Below are records; work out how many of their lines contain "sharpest" and give only that number.

● ● ● ● ● ● ●

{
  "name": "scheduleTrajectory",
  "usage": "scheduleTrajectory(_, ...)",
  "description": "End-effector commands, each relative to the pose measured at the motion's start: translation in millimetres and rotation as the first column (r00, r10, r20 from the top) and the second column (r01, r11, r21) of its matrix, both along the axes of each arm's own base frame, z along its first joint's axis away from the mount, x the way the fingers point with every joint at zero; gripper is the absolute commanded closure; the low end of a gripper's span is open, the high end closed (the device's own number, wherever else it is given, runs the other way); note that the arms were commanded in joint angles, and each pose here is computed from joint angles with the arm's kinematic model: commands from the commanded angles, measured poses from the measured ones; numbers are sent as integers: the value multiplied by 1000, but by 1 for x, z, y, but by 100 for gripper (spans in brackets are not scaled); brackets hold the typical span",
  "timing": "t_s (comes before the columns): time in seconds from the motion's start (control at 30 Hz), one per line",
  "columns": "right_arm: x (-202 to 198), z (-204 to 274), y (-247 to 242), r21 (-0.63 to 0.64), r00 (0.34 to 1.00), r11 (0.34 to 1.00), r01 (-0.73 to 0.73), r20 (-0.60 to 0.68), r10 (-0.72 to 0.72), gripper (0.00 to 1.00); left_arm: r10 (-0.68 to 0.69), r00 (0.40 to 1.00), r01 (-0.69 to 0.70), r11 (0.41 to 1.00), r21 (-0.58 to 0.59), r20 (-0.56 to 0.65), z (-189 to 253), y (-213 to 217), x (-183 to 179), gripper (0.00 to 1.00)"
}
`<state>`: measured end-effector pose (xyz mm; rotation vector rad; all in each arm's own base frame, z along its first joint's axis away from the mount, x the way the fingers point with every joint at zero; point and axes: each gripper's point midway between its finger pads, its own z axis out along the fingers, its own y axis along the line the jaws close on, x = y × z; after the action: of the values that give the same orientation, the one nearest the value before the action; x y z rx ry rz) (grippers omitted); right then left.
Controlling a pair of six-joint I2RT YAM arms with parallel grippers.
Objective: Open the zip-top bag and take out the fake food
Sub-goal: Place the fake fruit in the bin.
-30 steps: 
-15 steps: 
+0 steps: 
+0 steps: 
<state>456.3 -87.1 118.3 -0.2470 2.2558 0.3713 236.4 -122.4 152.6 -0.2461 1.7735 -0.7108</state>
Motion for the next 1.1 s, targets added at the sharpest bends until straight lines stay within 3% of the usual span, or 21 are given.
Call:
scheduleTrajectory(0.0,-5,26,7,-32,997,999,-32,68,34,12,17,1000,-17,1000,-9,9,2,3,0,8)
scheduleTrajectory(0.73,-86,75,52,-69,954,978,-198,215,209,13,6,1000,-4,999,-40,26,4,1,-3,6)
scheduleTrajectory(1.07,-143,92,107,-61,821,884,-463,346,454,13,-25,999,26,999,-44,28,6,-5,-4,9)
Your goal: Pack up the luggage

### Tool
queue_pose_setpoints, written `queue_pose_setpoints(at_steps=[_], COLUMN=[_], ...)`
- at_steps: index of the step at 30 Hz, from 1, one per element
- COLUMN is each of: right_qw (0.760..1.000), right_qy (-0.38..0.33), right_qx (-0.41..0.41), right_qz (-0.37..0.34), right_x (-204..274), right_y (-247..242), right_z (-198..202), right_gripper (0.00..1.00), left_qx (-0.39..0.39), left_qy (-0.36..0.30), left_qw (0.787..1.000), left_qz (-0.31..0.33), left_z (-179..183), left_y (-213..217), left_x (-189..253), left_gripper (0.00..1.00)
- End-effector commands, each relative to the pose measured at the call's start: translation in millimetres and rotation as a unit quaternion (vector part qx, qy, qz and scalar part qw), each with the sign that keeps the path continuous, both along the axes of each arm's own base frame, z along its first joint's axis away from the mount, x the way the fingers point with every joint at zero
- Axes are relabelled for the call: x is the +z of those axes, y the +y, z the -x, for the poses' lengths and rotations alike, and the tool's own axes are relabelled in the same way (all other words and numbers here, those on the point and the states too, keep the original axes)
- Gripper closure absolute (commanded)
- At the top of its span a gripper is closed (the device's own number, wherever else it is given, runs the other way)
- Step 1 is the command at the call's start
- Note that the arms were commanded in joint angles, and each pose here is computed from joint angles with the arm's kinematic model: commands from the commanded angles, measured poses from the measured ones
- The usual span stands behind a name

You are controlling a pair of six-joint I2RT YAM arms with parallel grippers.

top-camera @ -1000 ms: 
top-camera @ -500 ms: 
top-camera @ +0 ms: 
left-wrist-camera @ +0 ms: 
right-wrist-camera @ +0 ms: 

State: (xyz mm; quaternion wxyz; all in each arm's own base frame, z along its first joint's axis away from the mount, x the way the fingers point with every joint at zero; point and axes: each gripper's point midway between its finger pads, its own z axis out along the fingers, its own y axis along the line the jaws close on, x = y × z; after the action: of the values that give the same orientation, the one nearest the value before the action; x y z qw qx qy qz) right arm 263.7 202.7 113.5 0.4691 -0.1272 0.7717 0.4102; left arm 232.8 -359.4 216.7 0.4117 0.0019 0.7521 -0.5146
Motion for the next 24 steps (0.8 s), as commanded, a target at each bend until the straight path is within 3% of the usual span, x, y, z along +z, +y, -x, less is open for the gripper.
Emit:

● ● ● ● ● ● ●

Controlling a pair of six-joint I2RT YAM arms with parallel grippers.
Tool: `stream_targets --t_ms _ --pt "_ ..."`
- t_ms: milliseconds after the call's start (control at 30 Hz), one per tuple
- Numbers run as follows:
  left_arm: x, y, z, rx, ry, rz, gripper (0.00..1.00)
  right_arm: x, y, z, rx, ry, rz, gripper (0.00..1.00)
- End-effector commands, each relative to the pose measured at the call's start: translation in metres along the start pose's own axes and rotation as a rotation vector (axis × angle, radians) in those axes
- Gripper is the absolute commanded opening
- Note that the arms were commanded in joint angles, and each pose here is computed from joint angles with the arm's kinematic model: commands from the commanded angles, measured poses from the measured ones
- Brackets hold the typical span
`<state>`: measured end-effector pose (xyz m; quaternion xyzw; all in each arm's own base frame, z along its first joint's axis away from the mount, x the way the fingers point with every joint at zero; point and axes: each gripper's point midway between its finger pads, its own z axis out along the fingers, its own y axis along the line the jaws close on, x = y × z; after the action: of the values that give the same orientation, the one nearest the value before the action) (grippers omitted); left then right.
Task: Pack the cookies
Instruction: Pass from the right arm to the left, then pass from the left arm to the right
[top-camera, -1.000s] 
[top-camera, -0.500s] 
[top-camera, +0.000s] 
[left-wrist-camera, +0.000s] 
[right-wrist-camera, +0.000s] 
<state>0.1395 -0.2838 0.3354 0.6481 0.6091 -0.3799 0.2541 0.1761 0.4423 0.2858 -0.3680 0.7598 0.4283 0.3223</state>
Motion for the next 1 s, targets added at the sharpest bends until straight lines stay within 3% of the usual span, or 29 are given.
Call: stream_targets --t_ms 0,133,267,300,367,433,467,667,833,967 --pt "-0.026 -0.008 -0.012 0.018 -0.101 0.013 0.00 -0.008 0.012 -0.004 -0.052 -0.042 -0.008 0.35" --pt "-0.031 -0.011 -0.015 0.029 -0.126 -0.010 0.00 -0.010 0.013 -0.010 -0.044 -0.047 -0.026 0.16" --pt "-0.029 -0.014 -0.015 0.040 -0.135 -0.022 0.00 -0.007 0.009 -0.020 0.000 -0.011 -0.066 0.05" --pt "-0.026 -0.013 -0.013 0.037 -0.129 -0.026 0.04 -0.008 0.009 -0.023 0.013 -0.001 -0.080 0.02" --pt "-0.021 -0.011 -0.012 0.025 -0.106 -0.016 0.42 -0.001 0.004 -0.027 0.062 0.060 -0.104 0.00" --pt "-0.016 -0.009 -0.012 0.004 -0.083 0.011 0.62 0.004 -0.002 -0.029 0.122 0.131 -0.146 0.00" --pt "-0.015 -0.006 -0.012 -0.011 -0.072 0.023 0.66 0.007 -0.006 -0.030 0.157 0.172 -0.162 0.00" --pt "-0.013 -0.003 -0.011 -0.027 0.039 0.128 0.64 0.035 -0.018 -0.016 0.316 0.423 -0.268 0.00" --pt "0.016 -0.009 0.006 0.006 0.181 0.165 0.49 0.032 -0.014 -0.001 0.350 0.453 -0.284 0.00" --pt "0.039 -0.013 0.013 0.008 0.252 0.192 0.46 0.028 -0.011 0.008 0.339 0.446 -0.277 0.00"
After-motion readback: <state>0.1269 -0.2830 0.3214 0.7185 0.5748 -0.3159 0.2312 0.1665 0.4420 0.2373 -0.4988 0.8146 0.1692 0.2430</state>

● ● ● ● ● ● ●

## [Solution for this problem]
2